Seit nun mehr als 21 Jahren werden die pechschwarzen Schattenseiten des Konsensbeschluss mit farbigen Worthülsen übertüncht. Lauter frohe Botschaften halt. Fakten? Nein, Fakten spielen keine Rolle; wir leben in „post-faktischen“ Zeiten. Allein der Glaube zählt (und zahlt).

Der Papst, der ganz sicher etwas vom Glauben versteht, stellt fest, dass die „CO₂-Kompensation für Flugreisen „ Heuchelei“ ist. Auch in Österreich ist die juristische Begründung zur Abweisung der 3. Start- und Landebahn beim Flughafen Wien-Schwechat aufgrund der zu hohen CO2-Belastung deutlich glaubhafter, als die Jahrzehnte langen märchenhaften Predigten rund um den Flughafen Berlin-Brandenburg.

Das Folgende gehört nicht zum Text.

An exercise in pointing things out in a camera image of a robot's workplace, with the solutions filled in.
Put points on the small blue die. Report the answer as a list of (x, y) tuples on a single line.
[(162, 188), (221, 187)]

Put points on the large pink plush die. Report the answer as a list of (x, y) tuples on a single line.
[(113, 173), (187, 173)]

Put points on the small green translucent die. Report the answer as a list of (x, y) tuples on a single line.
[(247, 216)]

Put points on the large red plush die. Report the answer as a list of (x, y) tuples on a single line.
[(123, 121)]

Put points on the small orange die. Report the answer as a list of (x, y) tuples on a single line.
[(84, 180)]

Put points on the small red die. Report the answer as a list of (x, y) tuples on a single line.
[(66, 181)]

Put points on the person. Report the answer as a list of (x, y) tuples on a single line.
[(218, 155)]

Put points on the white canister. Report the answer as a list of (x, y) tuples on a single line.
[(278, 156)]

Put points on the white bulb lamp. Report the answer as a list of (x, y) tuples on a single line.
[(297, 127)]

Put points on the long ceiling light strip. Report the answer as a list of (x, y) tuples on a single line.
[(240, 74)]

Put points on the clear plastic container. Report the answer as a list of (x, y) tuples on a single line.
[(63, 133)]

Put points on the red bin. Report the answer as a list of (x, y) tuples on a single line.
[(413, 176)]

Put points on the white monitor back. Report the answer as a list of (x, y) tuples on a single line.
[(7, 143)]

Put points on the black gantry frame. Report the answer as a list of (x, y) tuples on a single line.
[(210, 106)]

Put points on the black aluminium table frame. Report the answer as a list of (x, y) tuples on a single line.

Doch es gibt neuerdings rund um den BER auch Wahrheiten zu erfahren! So hat Herr Mühlenfeld durchweg richtig festgestellt, dass die heutige Situation nicht mit der von 2012 zu vergleichen sei. Wie recht er doch hat! Hätte er, anstelle durch das BER-Kaleidoskop zu schauen, sich die Realität angesehen, dann hätte er womöglich auch den Ernst der Lage erkannt. So blieben ihm leider nur fröhlich ausgeschmückte Versprechungen.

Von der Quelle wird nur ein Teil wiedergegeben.